▸ **GOAL OF THE EXERCISE**
Would you please copy every line below that includes the string "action"?

▸ **GIVEN DATA**
┄┄┄┄┄┄┄┄┄┄

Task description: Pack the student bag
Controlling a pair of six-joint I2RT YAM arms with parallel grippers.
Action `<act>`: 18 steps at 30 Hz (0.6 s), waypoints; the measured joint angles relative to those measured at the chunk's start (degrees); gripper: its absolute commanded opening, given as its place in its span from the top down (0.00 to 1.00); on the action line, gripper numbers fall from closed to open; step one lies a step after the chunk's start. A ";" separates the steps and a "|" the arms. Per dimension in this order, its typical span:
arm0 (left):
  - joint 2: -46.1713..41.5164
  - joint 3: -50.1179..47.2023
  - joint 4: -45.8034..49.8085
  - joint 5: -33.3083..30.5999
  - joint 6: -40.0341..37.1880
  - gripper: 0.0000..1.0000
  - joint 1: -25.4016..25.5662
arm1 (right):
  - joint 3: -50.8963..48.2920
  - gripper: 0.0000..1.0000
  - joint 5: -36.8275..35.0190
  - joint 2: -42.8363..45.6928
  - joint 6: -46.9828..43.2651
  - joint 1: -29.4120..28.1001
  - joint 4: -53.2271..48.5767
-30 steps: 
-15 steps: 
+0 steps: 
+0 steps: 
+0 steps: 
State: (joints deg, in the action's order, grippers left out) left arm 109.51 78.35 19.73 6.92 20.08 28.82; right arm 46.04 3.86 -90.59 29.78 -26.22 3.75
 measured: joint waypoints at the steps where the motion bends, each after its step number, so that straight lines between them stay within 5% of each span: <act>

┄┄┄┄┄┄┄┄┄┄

▸ **OUTPUT OF THE TASK**
Action `<act>`: 18 steps at 30 Hz (0.6 s), waypoints; the measured joint angles relative to those measured at the chunk's start (degrees); gripper: its absolute commanded opening, given as its place in its span from the top down (0.00 to 1.00); on the action line, gripper numbers fall from closed to open; step one lies a step after the chunk's start. A ";" separates the steps and a "|" the arms. Per dimension in this order, its typical span:
State: (joints deg, in the action's order, grippers left out) left arm 109.51 78.35 19.73 6.92 20.08 28.82; right arm 46.04 3.86 -90.59 29.78 -26.22 3.75

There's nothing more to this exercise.